[Aim of the task]:
Tally how many lines in the data hold the word "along", and give the result with no other text.

─── Data provided

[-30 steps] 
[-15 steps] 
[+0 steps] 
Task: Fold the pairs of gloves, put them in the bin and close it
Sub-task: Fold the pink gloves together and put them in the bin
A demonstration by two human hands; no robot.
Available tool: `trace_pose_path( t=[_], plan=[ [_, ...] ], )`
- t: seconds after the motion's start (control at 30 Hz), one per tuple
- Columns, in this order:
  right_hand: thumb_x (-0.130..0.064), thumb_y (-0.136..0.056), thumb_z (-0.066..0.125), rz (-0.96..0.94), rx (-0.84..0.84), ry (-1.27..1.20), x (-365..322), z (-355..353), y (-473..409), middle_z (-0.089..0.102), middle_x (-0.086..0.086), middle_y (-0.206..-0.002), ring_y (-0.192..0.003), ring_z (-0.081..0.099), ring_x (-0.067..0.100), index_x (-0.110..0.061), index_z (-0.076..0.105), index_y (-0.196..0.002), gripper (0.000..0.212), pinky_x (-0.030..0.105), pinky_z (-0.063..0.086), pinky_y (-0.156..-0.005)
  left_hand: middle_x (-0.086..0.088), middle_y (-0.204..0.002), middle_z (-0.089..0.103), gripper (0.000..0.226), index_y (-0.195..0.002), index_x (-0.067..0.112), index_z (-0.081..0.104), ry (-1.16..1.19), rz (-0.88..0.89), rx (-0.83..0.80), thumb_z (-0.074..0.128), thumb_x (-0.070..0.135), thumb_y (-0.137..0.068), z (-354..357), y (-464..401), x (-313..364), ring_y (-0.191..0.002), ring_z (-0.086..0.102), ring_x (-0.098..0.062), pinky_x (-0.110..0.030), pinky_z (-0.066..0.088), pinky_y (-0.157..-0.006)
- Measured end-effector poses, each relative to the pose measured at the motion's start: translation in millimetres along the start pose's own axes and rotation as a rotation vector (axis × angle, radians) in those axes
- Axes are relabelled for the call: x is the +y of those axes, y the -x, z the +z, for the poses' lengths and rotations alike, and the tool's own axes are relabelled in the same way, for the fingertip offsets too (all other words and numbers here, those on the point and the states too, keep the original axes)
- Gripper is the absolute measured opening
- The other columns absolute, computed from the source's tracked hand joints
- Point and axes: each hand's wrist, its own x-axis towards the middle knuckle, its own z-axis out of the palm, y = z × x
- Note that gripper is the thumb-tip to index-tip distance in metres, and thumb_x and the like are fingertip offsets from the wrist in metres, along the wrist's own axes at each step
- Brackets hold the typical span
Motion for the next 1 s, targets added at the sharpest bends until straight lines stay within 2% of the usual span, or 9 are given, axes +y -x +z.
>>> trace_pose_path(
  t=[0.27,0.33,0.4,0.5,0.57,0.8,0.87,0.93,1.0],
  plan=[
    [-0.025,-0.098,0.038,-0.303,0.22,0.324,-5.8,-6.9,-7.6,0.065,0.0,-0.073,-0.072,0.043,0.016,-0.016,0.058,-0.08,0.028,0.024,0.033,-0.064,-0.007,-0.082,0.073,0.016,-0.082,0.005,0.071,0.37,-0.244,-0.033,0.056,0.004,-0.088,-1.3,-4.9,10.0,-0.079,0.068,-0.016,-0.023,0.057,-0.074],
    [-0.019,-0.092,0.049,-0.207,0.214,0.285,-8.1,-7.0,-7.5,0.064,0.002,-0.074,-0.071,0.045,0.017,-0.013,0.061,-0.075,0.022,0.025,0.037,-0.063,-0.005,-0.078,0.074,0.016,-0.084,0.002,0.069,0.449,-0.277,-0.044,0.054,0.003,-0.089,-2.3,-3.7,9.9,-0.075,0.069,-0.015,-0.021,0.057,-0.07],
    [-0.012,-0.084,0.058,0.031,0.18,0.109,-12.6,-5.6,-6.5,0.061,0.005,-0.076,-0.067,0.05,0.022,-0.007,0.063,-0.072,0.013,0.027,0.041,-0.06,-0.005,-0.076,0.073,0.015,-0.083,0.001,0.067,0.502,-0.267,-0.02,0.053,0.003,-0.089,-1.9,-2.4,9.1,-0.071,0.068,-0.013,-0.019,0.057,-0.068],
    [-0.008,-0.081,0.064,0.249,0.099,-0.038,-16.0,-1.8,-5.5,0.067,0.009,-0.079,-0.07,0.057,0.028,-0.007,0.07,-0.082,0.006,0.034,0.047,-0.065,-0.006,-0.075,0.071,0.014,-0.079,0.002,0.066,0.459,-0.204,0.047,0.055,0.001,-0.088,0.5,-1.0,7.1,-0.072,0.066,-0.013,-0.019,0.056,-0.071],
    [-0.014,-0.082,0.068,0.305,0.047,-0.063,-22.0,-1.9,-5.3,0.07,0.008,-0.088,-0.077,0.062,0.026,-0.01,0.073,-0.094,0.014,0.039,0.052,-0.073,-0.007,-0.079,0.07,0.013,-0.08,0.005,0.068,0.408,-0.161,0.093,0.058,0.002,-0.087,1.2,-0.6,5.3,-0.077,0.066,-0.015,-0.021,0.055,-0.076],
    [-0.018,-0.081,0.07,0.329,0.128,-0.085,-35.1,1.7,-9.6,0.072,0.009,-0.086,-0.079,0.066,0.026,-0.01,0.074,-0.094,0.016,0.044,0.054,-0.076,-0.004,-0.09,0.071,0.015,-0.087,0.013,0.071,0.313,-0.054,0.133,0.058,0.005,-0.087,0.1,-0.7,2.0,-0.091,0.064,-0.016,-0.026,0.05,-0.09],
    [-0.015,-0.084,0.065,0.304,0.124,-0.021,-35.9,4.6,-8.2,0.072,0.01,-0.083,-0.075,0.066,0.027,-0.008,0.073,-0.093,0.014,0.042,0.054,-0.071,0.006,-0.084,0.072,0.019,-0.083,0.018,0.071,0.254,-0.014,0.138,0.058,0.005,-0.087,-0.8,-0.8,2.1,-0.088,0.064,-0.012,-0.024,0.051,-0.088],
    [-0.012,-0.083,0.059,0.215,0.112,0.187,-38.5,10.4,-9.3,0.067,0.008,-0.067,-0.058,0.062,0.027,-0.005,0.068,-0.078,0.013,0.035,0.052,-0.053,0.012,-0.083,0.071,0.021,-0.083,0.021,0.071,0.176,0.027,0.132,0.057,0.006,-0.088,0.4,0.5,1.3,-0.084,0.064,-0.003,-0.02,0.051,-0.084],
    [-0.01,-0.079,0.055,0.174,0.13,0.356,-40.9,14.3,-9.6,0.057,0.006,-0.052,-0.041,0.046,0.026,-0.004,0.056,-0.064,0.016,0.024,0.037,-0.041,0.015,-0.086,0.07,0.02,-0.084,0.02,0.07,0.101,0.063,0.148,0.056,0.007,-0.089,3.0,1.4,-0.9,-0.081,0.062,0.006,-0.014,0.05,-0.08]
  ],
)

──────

[Result below]:
2